The Surveillance Epidemiology of Coronavirus Under Research Exclusion for Inflammatory Bowel Disease (SECURE-IBD) database, an international, collaborative database created to monitor COVID-19 outcomes in patients with inflammatory bowel disease (IBD), has previously reported that corticosteroids and mesalamine or sulfasalazine are associated with an increased risk of severe COVID-19 and tumor necrosis factor (TNF) antagonists do not impact risk. A follow-up report observed that patients on combination therapy with TNF antagonists and thiopurines appeared to be at higher risk of severe COVID-19. However, at that time, the number of reported cases was too low to fully evaluate the risk of other IBD therapies. As the cases reported to SECURE-IBD have increased substantially, more granular analyses evaluating other IBD medication classes (including combination therapies) and adjusting for more covariates are possible. In this study, we compared associations between multiple medication classes and adverse COVID-19 outcomes in the SECURE-IBD database.
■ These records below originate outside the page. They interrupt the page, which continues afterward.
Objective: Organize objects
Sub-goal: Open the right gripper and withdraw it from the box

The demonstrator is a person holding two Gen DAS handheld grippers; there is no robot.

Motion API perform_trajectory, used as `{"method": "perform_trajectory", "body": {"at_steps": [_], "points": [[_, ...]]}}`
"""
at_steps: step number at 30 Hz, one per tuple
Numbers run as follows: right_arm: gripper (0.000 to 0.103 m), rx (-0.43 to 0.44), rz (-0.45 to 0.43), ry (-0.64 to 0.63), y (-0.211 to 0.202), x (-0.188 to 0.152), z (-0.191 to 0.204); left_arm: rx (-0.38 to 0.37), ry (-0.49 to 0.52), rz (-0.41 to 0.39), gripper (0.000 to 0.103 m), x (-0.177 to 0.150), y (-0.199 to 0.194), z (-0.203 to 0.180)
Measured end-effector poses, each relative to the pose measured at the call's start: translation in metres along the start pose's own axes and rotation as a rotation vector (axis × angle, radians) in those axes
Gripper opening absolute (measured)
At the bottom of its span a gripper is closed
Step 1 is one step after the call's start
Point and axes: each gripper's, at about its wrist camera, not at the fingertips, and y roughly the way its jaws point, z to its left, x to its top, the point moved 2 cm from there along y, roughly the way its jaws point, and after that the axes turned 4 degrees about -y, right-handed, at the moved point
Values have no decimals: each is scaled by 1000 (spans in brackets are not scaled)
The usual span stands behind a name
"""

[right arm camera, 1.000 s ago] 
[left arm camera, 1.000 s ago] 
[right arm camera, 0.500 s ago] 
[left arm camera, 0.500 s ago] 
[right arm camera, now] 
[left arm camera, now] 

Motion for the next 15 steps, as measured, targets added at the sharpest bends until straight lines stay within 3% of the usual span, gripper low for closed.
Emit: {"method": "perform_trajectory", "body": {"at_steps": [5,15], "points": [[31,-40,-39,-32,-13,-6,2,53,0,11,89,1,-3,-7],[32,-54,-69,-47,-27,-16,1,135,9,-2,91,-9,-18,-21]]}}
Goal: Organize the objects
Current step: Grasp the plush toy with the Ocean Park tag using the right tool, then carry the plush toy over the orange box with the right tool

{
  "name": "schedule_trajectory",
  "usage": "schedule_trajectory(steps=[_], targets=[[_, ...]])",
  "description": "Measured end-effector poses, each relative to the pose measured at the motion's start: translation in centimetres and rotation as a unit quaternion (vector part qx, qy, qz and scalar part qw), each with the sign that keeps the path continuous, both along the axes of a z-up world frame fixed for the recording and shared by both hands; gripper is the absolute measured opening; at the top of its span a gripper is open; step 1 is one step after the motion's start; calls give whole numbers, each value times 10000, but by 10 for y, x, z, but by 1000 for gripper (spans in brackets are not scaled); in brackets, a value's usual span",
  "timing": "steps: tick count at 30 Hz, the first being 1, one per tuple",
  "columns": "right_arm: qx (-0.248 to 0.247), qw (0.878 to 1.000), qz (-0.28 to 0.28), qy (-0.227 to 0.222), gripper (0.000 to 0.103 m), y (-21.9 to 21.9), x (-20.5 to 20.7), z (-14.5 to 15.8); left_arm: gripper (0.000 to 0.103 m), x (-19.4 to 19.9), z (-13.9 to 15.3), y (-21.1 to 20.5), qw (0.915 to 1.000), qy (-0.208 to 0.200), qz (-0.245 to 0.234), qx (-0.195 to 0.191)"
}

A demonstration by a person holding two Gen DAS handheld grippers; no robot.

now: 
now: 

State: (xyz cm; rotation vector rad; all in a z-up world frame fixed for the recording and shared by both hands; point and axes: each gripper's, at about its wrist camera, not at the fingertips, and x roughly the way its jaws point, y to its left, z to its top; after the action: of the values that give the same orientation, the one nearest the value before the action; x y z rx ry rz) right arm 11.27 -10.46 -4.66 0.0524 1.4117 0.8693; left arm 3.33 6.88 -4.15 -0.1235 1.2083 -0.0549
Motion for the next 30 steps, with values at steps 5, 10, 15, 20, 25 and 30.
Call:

We analyzed reports to SECURE-IBD from inception (March 13, 2020) through May 21, 2021. Details regarding data and analysis are provided in the Supplementary Material.

Demographic and clinical characteristics of 6144 included reports stratified by medication type are provided in Supplementary Table 1. Figure 1 summarizes the independent associations of medication classes on adverse COVID-19 outcomes among all cases reported to SECURE-IBD. Systemic corticosteroids were associated and methotrexate was marginally associated with an increased odds of hospitalization or death or both. Medications associated with a decreased odds of COVID-19–related hospitalization or death or both included TNF, interleukin-12/23, and integrin antagonists. Systemic corticosteroids were significantly associated with increased odds of severe COVID-19, and TNF and interleukin-12/23 antagonists were associated with a decreased odds of severe COVID-19. Systemic corticosteroids were associated with increased odds of death due to COVID-19, and biologics were not. Notably, there were no statistically significant associations between mesalamine or sulfasalazine and any adverse COVID-19 outcome. We also observed that TNF antagonist and thiopurine combination therapy was associated with a significantly increased risk of hospitalization or death (adjusted odds ratio [aOR], 1.82; 95% confidence interval [CI], 1.26–2.62), but not severe COVID-19 (aOR, 1.63; 95% CI, 0.87–3.10). In contrast, a combination of TNF antagonist and methotrexate was not significantly associated with risk of either adverse COVID-19 outcome (aOR, 0.82; 95% CI, 0.42–1.60 and OR, 2.44; 95% CI, 0.55–10.74).

Supplementary Table 1

Patient Population Characteristics Stratified by Medication Type

Characteristics	Overall	Sulfasalazine/ mesalamine	P value	6-mercaptopurine/ azathioprine	P value	TNF antagonists	P value
Total no. of patients	6144	1818	—	1072	—	2620	—
Age			<.001				<.001
Mean (SD)	40.0 (17.2)	44.0 (17.7)		39.6 (15.7)	.511	35.9 (16.1)
Median (IQR)	38.0 (26.0–52.0)	43.0 (30.0–56.0)		38.0 (28.0–50.0)		33.0 (23.0–47.0)
Sex
Female	3097 (50)	909 (50)	.679	515 (48)	.088	1271 (49)	.010
Disease type			<.001		.006		<.001
Crohn’s disease	3514 (57)	476 (26)		657 (61)		1839 (70)
Ulcerative colitis	2472 (40)	1287 (71)		398 (37)		735 (28)
IBD unspecified	118 (2)	48 (3)		13 (1)		32 (1)
IBD disease activity			<.001		.149		<.001
Remission	3385 (55)	895 (49)		616 (57)		1590 (61)
Mild	1326 (22)	463 (25)		216 (20)		515 (20)
Moderate/severe	1142 (19)	396 (22)		200 (19)		386 (15)
Unknown	291 (5)	64 (4)		40 (4)		129 (5)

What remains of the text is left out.